Manaus 06 de Fevereiro de 2019 (Quarta-Feira)
Na última terça-feira (5), aconteceu a reunião ordinária do Comitê de Prevenção do Óbito Materno Infantil e Fetal (CMPOMIF), realizado na Universidade Paulista (UNIP), zona Centro-Sul da capital, um dos pontos a ser analisados, foram os dados e ações adotadas nas maternidades da capital.
A presidente do Comitê, enfermeira Sonja Farias, destacou que é necessário verificar as principais causas de óbito materno, infantil e fetal, para que sirva de auxilio nas estratégias adotadas pela Secretaria Municipal de Saúde (Semsa) para evitar novos casos.

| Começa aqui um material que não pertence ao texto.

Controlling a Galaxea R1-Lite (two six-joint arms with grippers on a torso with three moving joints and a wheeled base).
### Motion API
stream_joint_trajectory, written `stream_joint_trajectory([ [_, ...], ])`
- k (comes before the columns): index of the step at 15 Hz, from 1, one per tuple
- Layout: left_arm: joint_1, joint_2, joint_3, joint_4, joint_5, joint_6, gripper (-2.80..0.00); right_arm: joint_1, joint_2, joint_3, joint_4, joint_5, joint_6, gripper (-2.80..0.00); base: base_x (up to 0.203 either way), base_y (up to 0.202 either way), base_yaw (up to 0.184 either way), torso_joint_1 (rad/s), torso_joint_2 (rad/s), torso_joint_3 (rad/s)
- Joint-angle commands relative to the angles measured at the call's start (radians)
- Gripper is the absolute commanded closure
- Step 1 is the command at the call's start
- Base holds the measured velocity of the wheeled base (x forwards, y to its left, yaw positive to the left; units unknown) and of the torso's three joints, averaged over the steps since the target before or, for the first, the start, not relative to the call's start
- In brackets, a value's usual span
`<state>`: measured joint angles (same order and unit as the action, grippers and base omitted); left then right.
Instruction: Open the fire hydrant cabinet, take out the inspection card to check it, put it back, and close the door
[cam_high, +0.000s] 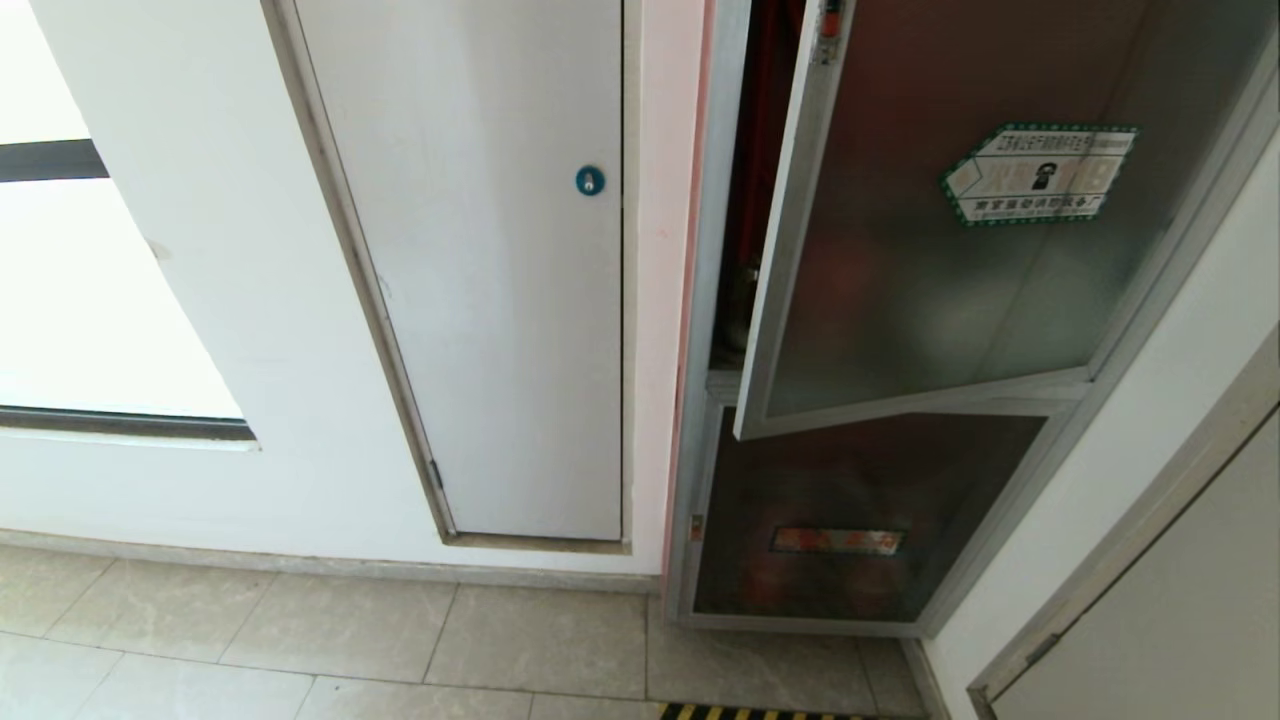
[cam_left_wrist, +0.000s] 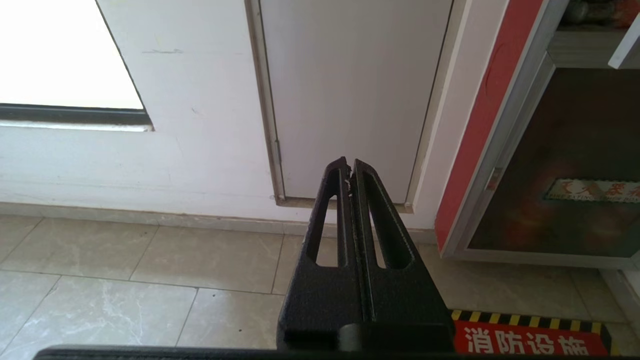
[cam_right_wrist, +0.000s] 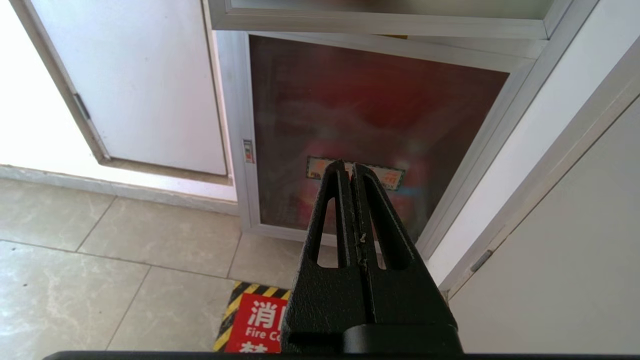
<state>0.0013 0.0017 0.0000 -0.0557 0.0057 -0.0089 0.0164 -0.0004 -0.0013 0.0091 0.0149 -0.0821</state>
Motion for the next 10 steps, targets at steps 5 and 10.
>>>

“O Comitê participa de vários grupos de visita às maternidades e de acompanhamento das avaliações de óbitos e, a partir disso, são realizadas conversas com os diretores desses locais, nas quais se faz um relato dos problemas observados, direcionando aos gestores de saúde, a fim de que eles tenham conhecimento do real cenário para poder trabalhar em mudanças”, explicou Sonja.
O trabalho da Semsa para evitar novos casos, é com base nos indicadores que apontam os principais problemas enfrentados pelas mães, por meio do sistema de monitoramento em rede nas maternidades de Manaus. Esses indicadores também ajudam a nortear as ações do Ministério da Saúde.

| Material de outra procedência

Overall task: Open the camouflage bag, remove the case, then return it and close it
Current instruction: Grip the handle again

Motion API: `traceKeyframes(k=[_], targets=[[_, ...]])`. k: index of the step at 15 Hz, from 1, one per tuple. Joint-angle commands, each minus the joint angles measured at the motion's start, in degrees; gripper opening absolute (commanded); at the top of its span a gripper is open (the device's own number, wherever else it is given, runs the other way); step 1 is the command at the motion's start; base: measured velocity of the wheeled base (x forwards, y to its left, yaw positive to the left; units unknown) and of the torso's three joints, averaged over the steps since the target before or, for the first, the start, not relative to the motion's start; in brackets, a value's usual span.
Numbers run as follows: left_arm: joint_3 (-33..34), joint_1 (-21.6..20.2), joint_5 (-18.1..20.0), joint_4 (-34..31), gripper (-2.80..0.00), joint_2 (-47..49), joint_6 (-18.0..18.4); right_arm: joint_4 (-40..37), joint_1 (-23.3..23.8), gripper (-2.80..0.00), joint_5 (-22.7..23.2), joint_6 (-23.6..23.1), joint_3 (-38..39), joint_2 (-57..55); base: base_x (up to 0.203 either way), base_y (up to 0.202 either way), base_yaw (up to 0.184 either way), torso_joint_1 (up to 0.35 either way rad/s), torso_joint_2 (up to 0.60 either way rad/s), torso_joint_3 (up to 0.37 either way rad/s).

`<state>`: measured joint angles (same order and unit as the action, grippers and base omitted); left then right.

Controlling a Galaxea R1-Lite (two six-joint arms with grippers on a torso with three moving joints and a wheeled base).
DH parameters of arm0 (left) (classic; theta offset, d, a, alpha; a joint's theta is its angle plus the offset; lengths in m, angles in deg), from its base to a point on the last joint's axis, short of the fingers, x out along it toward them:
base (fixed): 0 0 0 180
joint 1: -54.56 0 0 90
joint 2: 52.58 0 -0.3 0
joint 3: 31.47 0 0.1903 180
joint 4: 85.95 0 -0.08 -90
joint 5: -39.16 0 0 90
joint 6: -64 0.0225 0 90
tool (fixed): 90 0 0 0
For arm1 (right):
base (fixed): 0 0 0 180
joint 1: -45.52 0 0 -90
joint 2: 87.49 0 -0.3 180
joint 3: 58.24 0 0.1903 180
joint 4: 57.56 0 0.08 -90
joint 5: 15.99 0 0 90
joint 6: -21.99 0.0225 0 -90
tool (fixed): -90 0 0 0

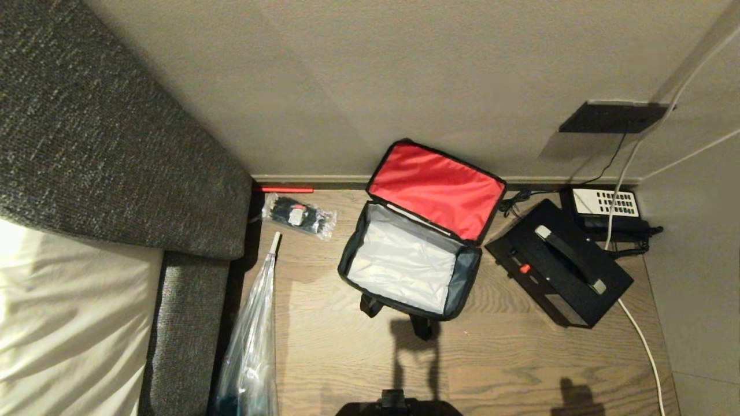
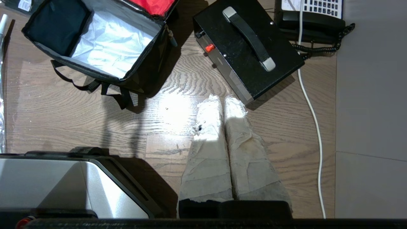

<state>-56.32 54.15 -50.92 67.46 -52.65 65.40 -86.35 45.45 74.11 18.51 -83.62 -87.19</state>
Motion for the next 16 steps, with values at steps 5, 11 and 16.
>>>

Na reunião, gráficos foram apresentados para um estudo mais detalhado feito pelo CMPOMIF nas maternidades de Manaus, com dados de 2018 que indicam altos casos de morbidade materna.
Participaram da ocasião membros de conselhos, comitês, representantes das maternidades pública, militar e privada, hospitais e prontos socorros, criando uma rede de acompanhamento e monitoramento às mães.
As principais causas de morbidade são a pré-eclâmpsia, eclampsia, hemorragia, e sepsia, que é a complicação potencialmente fatal de uma infecção, também conhecida como septicemia.